[Problem to work on]
The full listing should be written out verbatim, and its images should be dropped.
**** Input records ****
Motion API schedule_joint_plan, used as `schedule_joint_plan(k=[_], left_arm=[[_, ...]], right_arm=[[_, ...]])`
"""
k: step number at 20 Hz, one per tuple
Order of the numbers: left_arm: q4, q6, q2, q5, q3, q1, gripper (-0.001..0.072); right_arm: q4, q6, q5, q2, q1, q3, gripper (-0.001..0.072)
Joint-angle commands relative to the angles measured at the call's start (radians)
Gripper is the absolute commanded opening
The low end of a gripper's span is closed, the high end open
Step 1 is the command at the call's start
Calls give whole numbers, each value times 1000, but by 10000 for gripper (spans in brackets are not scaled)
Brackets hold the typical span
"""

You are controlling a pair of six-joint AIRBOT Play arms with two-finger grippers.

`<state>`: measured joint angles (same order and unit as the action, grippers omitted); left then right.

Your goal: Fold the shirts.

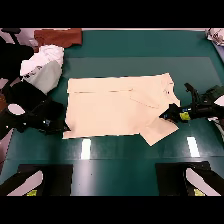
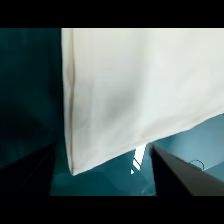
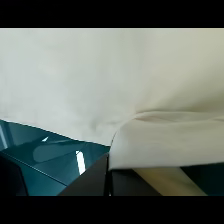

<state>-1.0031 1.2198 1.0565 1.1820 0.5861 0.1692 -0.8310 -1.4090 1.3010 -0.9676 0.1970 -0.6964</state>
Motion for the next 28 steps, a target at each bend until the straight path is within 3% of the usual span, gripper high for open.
schedule_joint_plan(k=[1,6,7,8,9,10,11,14,19,24,28], left_arm=[[26,-24,1,-16,-41,13,643],[61,-43,1,-19,-43,-2,625],[69,-46,1,-19,-43,-22,474],[76,-50,1,-25,-43,-50,418],[84,-49,1,-36,-41,-72,410],[103,-51,1,-45,-33,-83,171],[124,-50,1,-48,-15,-82,30],[99,-33,1,32,109,-82,23],[37,123,-11,35,256,-82,23],[40,286,-13,-146,330,-82,23],[44,357,-13,-336,335,-82,23]], right_arm=[[-7,-5,3,6,0,-1,20],[2,-7,13,7,0,-2,20],[2,-8,11,7,0,-1,19],[3,-9,13,7,-1,-1,19],[9,-11,16,8,0,-2,19],[20,-11,17,8,0,-2,19],[27,-11,18,8,0,-2,19],[27,-11,39,37,4,-2,19],[57,-22,96,166,135,-2,18],[192,5,50,208,319,-29,18],[189,23,-30,48,245,-169,18]])
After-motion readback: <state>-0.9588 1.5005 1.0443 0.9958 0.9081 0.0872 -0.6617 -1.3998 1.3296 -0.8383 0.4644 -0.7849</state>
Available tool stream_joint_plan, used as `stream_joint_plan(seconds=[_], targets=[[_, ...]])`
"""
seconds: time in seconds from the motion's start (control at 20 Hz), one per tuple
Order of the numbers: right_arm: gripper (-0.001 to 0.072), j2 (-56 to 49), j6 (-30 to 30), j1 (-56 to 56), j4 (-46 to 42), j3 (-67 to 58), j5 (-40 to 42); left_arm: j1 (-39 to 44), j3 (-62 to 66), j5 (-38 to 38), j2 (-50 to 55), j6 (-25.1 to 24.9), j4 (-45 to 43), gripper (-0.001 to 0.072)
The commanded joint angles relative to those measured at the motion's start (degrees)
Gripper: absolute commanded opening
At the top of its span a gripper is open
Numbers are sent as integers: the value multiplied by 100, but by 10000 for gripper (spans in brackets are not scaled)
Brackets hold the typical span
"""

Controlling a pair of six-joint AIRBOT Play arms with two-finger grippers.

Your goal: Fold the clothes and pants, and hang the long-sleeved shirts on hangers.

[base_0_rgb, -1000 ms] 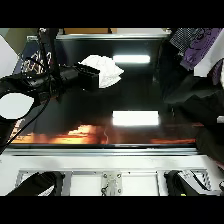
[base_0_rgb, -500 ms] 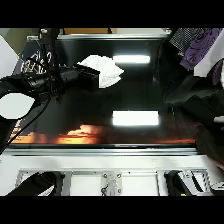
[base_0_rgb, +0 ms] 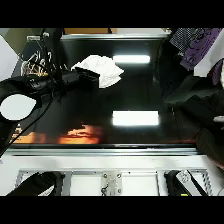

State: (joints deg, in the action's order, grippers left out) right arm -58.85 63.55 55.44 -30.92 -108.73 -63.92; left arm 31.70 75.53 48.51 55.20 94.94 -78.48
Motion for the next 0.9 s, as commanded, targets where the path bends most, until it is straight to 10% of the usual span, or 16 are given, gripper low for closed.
stream_joint_plan(seconds=[0.0,0.35,0.7,0.75,0.85], targets=[[603,-310,-772,-1814,13,343,-1360,-111,-518,-262,-234,258,9,14],[598,-566,-791,-5947,-1357,2623,-1233,-767,-1292,-592,-719,396,61,14],[586,-1086,-787,-7204,-1768,3123,-1115,-717,-1513,-608,-911,393,57,14],[539,-1095,-787,-7202,-1746,3121,-1115,-717,-1513,-608,-911,393,55,14],[7,-1093,-787,-7195,-1751,3121,-1113,-717,-1513,-605,-911,393,57,14]])
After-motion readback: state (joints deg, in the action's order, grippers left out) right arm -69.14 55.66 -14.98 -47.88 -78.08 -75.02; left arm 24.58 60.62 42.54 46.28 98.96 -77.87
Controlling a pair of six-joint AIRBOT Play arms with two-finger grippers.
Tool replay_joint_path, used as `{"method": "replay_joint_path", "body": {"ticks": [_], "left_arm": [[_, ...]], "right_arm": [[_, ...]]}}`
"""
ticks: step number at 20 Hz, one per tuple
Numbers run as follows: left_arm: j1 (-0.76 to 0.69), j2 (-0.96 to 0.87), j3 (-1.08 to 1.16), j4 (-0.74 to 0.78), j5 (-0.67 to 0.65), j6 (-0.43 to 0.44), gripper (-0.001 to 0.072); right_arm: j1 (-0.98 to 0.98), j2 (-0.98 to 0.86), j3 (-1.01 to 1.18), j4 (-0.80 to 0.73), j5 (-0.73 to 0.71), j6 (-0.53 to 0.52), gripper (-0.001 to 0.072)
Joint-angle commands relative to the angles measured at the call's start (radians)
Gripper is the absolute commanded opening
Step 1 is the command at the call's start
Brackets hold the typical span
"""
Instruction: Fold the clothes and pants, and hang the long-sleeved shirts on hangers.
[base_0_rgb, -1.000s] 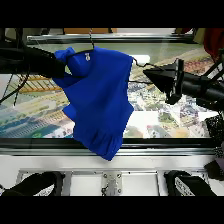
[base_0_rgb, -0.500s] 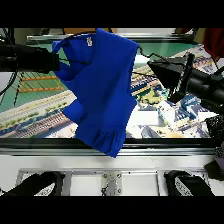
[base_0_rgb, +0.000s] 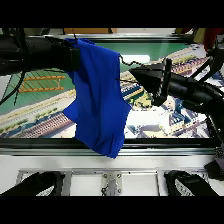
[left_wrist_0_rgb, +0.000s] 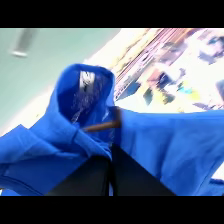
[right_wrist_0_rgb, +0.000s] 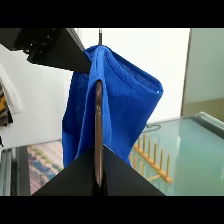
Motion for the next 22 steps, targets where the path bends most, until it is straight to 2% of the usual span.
{"method": "replay_joint_path", "body": {"ticks": [1,5,6,7,8,16,17,18,19,22], "left_arm": [[-0.024,-0.014,0.071,0.002,-0.031,0.009,0.0011],[-0.024,-0.013,0.080,0.002,-0.079,0.072,0.0013],[-0.024,-0.010,0.080,0.002,-0.082,0.072,0.0178],[-0.024,-0.005,0.080,0.003,-0.082,0.072,0.0454],[-0.024,0.001,0.080,0.006,-0.078,0.071,0.0544],[-0.023,0.089,0.080,0.162,-0.088,0.030,0.0540],[-0.023,0.091,0.080,0.171,-0.098,0.025,0.0451],[-0.023,0.090,0.079,0.185,-0.116,0.026,0.0140],[-0.023,0.085,0.078,0.184,-0.130,0.029,0.0017],[-0.023,0.047,0.078,0.183,-0.148,0.030,0.0012]], "right_arm": [[0.016,-0.030,-0.001,0.089,0.002,-0.053,0.0001],[0.016,-0.031,-0.001,0.119,0.002,-0.061,0.0001],[0.016,-0.031,-0.001,0.124,0.002,-0.060,0.0001],[0.016,-0.031,-0.001,0.132,0.002,-0.060,0.0000],[0.016,-0.031,-0.001,0.136,0.002,-0.061,0.0001],[0.010,-0.026,0.000,0.178,-0.024,-0.060,0.0000],[-0.003,-0.015,0.001,0.184,-0.061,-0.060,0.0001],[-0.024,-0.001,0.002,0.183,-0.101,-0.060,0.0001],[-0.055,0.018,0.002,0.183,-0.133,-0.061,0.0001],[-0.201,0.083,0.002,0.176,-0.158,-0.059,0.0001]]}}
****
[Exercise response]
Motion API schedule_joint_plan, used as `schedule_joint_plan(k=[_], left_arm=[[_, ...]], right_arm=[[_, ...]])`
"""
k: step number at 20 Hz, one per tuple
Order of the numbers: left_arm: q4, q6, q2, q5, q3, q1, gripper (-0.001..0.072); right_arm: q4, q6, q5, q2, q1, q3, gripper (-0.001..0.072)
Joint-angle commands relative to the angles measured at the call's start (radians)
Gripper is the absolute commanded opening
The low end of a gripper's span is closed, the high end open
Step 1 is the command at the call's start
Calls give whole numbers, each value times 1000, but by 10000 for gripper (spans in brackets are not scaled)
Brackets hold the typical span
"""

You are controlling a pair of six-joint AIRBOT Play arms with two-finger grippers.

`<state>`: measured joint angles (same order and unit as the action, grippers omitted); left then right.

Your goal: Fold the shirts.


<state>-1.0031 1.2198 1.0565 1.1820 0.5861 0.1692 -0.8310 -1.4090 1.3010 -0.9676 0.1970 -0.6964</state>
Motion for the next 28 steps, a target at each bend until the straight path is within 3% of the usual span, gripper high for open.
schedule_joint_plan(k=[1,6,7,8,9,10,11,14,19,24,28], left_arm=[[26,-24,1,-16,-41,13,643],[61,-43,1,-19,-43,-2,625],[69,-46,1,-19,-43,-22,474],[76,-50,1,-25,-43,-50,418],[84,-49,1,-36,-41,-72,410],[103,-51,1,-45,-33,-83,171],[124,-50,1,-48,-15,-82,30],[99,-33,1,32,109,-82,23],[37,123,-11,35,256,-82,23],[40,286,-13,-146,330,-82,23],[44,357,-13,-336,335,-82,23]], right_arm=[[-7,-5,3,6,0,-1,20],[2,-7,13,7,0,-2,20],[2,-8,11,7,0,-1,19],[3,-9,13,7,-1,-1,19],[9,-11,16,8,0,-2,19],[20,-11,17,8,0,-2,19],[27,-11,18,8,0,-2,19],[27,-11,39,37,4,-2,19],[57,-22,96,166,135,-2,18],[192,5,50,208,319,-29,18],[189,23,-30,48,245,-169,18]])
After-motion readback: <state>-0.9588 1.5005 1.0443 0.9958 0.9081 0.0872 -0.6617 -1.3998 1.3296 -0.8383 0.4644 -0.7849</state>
Available tool stream_joint_plan, used as `stream_joint_plan(seconds=[_], targets=[[_, ...]])`
"""
seconds: time in seconds from the motion's start (control at 20 Hz), one per tuple
Order of the numbers: right_arm: gripper (-0.001 to 0.072), j2 (-56 to 49), j6 (-30 to 30), j1 (-56 to 56), j4 (-46 to 42), j3 (-67 to 58), j5 (-40 to 42); left_arm: j1 (-39 to 44), j3 (-62 to 66), j5 (-38 to 38), j2 (-50 to 55), j6 (-25.1 to 24.9), j4 (-45 to 43), gripper (-0.001 to 0.072)
The commanded joint angles relative to those measured at the motion's start (degrees)
Gripper: absolute commanded opening
At the top of its span a gripper is open
Numbers are sent as integers: the value multiplied by 100, but by 10000 for gripper (spans in brackets are not scaled)
Brackets hold the typical span
"""

Controlling a pair of six-joint AIRBOT Play arms with two-finger grippers.

Your goal: Fold the clothes and pants, and hang the long-sleeved shirts on hangers.

[base_0_rgb, -1000 ms] 
[base_0_rgb, -500 ms] 
[base_0_rgb, +0 ms] 

State: (joints deg, in the action's order, grippers left out) right arm -58.85 63.55 55.44 -30.92 -108.73 -63.92; left arm 31.70 75.53 48.51 55.20 94.94 -78.48
Motion for the next 0.9 s, as commanded, targets where the path bends most, until it is straight to 10% of the usual span, or 16 are given, gripper low for closed.
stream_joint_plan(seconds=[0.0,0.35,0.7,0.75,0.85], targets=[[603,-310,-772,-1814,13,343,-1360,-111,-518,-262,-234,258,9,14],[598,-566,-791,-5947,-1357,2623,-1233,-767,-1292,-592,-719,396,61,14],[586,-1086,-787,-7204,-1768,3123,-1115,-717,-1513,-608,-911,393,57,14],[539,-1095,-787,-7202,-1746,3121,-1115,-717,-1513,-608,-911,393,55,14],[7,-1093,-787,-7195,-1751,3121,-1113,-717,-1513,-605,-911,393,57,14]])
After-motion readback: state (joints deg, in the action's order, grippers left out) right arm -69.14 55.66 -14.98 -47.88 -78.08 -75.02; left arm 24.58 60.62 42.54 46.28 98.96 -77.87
Controlling a pair of six-joint AIRBOT Play arms with two-finger grippers.
Tool replay_joint_path, used as `{"method": "replay_joint_path", "body": {"ticks": [_], "left_arm": [[_, ...]], "right_arm": [[_, ...]]}}`
"""
ticks: step number at 20 Hz, one per tuple
Numbers run as follows: left_arm: j1 (-0.76 to 0.69), j2 (-0.96 to 0.87), j3 (-1.08 to 1.16), j4 (-0.74 to 0.78), j5 (-0.67 to 0.65), j6 (-0.43 to 0.44), gripper (-0.001 to 0.072); right_arm: j1 (-0.98 to 0.98), j2 (-0.98 to 0.86), j3 (-1.01 to 1.18), j4 (-0.80 to 0.73), j5 (-0.73 to 0.71), j6 (-0.53 to 0.52), gripper (-0.001 to 0.072)
Joint-angle commands relative to the angles measured at the call's start (radians)
Gripper is the absolute commanded opening
Step 1 is the command at the call's start
Brackets hold the typical span
"""
Instruction: Fold the clothes and pants, and hang the long-sleeved shirts on hangers.
[base_0_rgb, -1.000s] 
[base_0_rgb, -0.500s] 
[base_0_rgb, +0.000s] 
[left_wrist_0_rgb, +0.000s] 
[right_wrist_0_rgb, +0.000s] 
Motion for the next 22 steps, targets where the path bends most, until it is straight to 2% of the usual span.
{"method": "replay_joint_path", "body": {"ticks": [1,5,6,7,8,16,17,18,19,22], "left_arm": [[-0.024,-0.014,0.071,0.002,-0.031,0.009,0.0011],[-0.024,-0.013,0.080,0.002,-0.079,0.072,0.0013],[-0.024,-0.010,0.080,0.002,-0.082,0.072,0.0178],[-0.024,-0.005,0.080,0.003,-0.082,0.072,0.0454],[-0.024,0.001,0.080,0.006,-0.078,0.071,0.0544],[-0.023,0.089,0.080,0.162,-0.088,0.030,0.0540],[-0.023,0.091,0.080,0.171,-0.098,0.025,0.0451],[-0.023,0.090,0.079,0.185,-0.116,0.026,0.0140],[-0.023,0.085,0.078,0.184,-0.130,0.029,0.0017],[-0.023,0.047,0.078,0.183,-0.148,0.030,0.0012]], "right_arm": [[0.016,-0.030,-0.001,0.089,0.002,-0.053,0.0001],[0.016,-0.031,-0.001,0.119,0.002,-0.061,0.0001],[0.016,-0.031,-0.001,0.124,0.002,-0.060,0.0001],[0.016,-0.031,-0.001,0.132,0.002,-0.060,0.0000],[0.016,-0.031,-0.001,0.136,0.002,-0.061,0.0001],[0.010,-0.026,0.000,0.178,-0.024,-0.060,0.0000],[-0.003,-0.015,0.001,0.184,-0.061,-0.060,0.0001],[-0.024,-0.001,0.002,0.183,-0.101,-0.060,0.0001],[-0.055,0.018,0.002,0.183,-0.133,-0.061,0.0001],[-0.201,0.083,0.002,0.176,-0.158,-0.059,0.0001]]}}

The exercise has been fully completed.